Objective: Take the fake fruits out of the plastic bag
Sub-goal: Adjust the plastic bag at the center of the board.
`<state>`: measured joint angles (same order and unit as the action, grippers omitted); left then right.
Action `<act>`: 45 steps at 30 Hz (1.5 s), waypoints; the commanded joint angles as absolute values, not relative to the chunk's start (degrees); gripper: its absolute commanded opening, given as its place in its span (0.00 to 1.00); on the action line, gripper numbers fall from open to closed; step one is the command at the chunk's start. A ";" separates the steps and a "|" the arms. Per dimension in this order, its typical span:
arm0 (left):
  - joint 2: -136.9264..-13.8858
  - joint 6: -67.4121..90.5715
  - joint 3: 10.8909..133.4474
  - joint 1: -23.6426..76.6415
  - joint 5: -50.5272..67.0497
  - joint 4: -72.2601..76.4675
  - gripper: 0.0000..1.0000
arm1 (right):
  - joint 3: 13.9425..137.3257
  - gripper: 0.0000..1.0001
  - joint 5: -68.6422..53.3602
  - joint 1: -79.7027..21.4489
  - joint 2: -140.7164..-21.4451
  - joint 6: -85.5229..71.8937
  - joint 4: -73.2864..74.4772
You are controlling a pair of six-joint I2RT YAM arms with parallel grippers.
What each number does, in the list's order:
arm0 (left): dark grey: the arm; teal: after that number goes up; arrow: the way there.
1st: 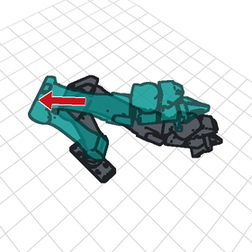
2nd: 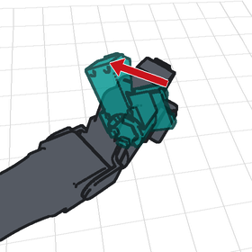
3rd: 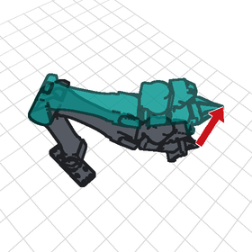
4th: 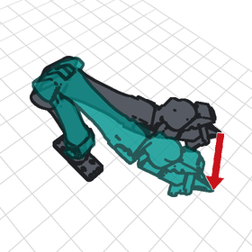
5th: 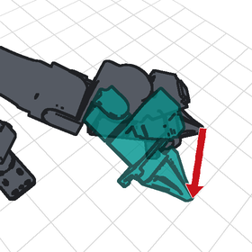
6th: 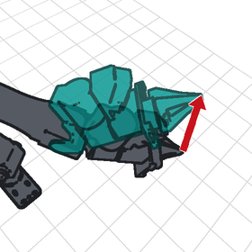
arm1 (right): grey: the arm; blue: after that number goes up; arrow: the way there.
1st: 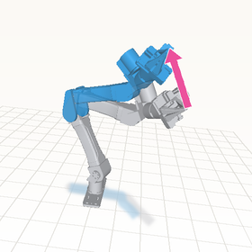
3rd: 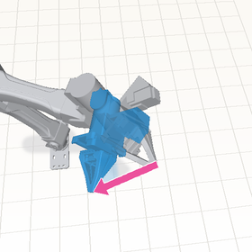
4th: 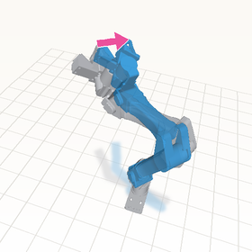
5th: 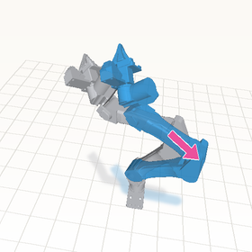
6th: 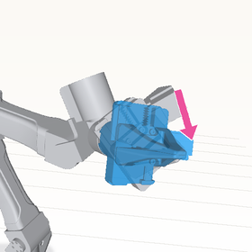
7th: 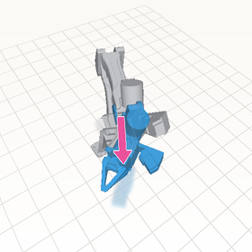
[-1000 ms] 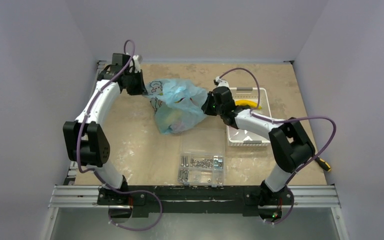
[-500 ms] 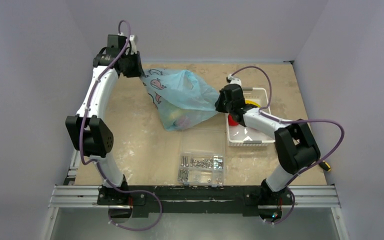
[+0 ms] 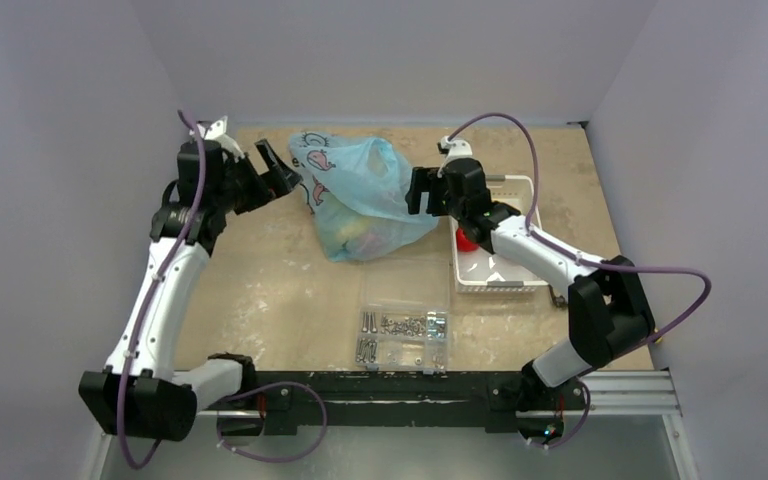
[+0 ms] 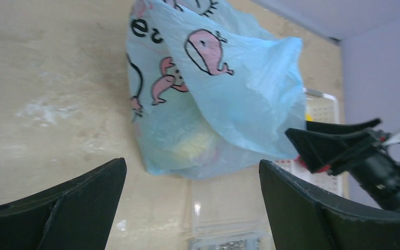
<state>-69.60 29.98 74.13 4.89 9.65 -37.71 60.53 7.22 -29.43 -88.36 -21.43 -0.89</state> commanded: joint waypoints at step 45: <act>-86.94 50.86 47.82 11.81 26.95 22.15 0.85 | 79.02 0.75 -40.65 -12.89 -104.82 -17.42 -11.43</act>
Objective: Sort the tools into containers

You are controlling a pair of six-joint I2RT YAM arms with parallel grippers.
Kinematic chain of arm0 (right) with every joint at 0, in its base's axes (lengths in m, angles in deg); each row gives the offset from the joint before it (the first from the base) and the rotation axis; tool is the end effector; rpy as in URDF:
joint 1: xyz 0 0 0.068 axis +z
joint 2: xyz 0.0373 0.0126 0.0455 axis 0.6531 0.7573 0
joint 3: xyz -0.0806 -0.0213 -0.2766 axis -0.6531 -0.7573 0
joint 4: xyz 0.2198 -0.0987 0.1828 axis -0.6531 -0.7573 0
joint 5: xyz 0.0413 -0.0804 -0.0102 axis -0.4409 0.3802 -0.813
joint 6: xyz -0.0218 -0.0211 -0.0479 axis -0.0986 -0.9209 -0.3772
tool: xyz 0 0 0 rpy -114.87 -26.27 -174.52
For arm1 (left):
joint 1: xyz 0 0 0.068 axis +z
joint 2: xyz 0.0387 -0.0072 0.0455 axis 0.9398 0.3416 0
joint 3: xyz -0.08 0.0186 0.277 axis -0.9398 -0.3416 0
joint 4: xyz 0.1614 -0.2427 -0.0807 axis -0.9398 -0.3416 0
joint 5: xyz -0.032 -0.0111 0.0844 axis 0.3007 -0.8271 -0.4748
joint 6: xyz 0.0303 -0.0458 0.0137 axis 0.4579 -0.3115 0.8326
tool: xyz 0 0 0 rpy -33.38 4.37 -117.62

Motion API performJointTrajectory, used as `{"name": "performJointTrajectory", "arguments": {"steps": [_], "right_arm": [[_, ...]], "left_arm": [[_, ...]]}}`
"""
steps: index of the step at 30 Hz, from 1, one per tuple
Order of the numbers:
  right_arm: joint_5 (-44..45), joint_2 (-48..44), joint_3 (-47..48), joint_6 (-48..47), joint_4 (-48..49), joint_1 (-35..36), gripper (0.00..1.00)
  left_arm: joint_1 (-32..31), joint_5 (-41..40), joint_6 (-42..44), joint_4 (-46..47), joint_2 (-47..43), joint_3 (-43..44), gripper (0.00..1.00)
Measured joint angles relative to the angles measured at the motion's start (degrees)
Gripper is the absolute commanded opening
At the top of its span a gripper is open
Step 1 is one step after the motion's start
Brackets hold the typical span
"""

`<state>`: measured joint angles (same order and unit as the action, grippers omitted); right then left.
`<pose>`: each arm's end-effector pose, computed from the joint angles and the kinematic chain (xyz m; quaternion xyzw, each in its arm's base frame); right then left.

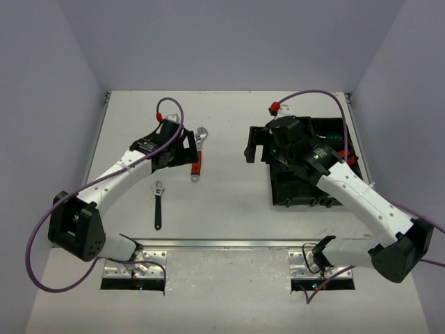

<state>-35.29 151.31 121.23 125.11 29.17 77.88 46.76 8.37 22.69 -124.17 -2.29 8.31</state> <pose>0.2534 0.1794 0.3543 0.0412 0.8869 0.1733 0.4262 0.3033 -0.1225 0.2724 -0.0722 0.9390 -0.0635 0.3302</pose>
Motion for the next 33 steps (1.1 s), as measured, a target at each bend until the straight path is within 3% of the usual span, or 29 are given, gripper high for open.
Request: {"name": "performJointTrajectory", "arguments": {"steps": [5,11,15,21,26,33], "right_arm": [[-1.0,0.0,-0.1,-1.1,-0.5,0.0,0.99],[-4.5,9.3,2.2,-0.8,1.7,0.0,0.99],[-8.4,24.2,12.2,-0.1,2.9,0.4,0.99],[-5.9,48.8,37.6,2.1,-0.7,2.6,0.99],[-0.9,57.5,45.3,5.6,-2.9,3.9,0.99],[3.7,66.2,53.3,6.8,-2.6,4.9,0.98]], "left_arm": [[-1.0,-0.2,-0.6,-0.7,0.9,0.0,1.00],[-1.4,-3.4,0.5,-2.6,-10.4,-0.3,1.00],[-1.4,-6.3,3.6,-3.6,-23.6,-0.8,1.00],[-1.4,-10.4,5.2,-1.9,-35.0,-7.0,1.00],[-1.4,-10.4,5.2,-1.4,-34.6,-14.2,1.00],[-1.4,-7.8,5.4,-0.1,-32.2,-15.0,1.00]]}}
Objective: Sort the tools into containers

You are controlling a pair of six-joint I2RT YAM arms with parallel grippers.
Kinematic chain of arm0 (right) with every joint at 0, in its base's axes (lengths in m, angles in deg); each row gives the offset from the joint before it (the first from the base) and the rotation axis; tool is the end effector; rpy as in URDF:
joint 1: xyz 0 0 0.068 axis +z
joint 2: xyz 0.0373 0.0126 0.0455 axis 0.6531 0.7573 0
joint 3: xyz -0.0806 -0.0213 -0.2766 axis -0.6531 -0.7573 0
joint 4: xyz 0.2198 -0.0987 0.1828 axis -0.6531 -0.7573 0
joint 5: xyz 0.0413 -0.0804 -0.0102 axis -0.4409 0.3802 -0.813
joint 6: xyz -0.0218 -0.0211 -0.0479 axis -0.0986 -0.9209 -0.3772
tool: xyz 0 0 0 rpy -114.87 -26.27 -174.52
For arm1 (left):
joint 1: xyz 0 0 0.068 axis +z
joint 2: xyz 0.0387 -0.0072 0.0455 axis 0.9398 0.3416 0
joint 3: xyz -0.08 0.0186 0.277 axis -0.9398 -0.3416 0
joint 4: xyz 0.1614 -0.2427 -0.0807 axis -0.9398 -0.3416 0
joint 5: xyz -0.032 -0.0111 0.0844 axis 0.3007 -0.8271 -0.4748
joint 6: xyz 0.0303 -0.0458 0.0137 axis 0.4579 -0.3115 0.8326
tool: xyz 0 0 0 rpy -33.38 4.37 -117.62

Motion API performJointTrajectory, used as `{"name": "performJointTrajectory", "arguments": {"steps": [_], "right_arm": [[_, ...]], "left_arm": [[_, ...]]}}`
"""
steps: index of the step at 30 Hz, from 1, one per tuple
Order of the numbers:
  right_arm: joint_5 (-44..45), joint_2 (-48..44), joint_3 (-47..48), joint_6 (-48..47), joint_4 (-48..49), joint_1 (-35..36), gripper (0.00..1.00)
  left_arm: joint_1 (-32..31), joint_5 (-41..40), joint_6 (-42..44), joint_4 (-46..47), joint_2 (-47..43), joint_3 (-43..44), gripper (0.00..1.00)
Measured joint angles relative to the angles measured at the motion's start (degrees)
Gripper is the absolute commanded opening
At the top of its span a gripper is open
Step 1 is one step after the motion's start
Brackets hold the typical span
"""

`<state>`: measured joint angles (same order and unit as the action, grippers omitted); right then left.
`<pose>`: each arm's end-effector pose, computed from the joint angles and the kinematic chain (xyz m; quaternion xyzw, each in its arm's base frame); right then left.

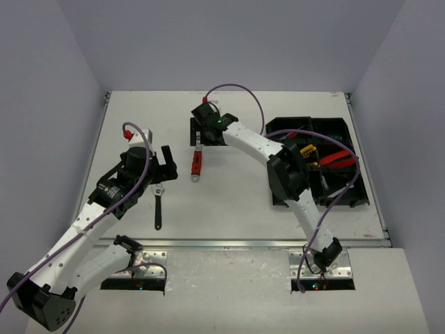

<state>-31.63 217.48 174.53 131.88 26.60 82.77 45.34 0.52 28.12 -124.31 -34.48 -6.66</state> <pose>0.4453 0.3844 0.1927 0.0505 0.9338 0.1054 0.3382 0.1924 -0.0747 0.3136 -0.0609 0.8760 -0.0552 0.4753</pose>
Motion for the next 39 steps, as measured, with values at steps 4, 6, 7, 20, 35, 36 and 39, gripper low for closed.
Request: {"name": "performJointTrajectory", "arguments": {"steps": [4,6,7,20,35,36,39], "right_arm": [[2.1,4.1,6.5,0.1,0.8,1.1,0.97],[3.2,4.4,6.8,0.3,1.0,1.6,0.98],[3.7,4.2,6.1,0.4,1.7,1.8,0.98],[8.5,-28.0,-22.2,-4.8,2.8,0.7,0.99],[6.3,-78.7,-54.1,-15.2,0.3,-8.2,0.99],[6.1,-80.4,-55.4,-15.7,-0.7,-8.4,0.99],[5.7,-84.8,-58.4,-16.8,-3.2,-8.8,0.99]], "left_arm": [[0.0,1.2,0.1,0.8,-0.1,0.0,1.00],[0.0,1.6,0.1,1.0,-0.1,0.0,1.00],[0.0,1.7,0.1,1.0,-0.1,0.0,1.00],[0.0,6.1,0.4,1.2,10.7,1.8,1.00],[-2.9,7.0,-5.7,2.8,48.4,25.2,0.92],[-2.7,6.8,-5.5,2.7,51.6,27.8,0.89],[-1.8,6.3,-4.4,0.5,60.5,36.3,0.82]]}}
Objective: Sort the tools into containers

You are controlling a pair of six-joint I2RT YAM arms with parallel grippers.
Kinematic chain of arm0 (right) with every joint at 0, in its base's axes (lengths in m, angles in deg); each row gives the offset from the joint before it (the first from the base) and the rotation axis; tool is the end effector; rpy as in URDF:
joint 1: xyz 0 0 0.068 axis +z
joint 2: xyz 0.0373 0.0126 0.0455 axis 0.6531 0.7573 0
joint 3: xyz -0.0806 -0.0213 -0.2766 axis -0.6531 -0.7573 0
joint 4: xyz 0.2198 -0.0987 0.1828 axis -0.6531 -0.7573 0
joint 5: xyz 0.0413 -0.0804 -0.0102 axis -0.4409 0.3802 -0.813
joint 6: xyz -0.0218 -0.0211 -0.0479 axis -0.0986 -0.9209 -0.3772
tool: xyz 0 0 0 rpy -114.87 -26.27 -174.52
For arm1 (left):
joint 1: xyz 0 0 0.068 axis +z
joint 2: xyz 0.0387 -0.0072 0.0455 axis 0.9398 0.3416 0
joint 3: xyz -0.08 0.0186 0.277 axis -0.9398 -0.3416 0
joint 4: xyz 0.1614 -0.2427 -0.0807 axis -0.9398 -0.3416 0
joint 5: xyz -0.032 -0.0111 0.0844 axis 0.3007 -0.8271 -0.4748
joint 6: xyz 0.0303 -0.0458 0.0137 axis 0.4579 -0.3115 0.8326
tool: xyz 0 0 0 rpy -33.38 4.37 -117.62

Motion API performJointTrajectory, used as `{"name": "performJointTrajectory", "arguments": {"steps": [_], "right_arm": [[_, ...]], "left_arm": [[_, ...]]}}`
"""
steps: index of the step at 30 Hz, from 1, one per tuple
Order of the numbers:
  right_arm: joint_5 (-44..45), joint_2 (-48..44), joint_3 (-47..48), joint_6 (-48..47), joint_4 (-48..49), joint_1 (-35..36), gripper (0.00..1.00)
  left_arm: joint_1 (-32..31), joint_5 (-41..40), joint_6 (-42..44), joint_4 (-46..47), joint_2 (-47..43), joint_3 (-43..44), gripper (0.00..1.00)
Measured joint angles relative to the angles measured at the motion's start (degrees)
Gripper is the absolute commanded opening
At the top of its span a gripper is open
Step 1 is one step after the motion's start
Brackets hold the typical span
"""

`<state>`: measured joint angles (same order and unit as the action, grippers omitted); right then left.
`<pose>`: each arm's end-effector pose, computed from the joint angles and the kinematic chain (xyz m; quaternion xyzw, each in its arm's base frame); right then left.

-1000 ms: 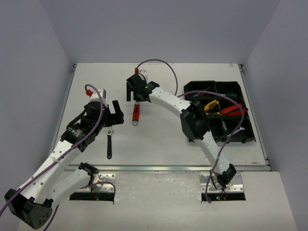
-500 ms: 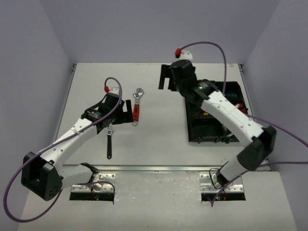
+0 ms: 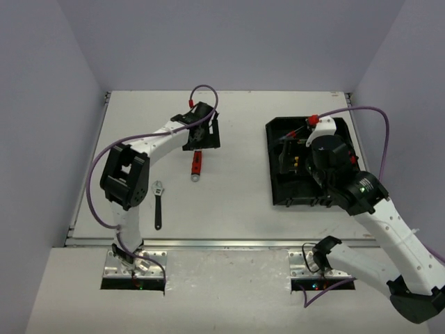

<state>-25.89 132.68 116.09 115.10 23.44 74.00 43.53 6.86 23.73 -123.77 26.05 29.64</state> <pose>0.1918 0.1066 0.3918 0.0453 0.8475 0.0887 0.5214 0.4046 -0.1925 0.2231 -0.0358 0.9570 -0.0321 0.2862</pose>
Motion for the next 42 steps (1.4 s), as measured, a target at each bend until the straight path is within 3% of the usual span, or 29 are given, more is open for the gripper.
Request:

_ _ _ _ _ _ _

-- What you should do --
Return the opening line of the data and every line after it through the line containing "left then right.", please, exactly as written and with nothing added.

-- Solution --
Objective: Take the fake fruits out of the plastic bag
Sub-goal: Adjust the plastic bag at the center of the board.
`<state>`: measured joint angles (same order and unit as the action, grippers omitted); left then right.

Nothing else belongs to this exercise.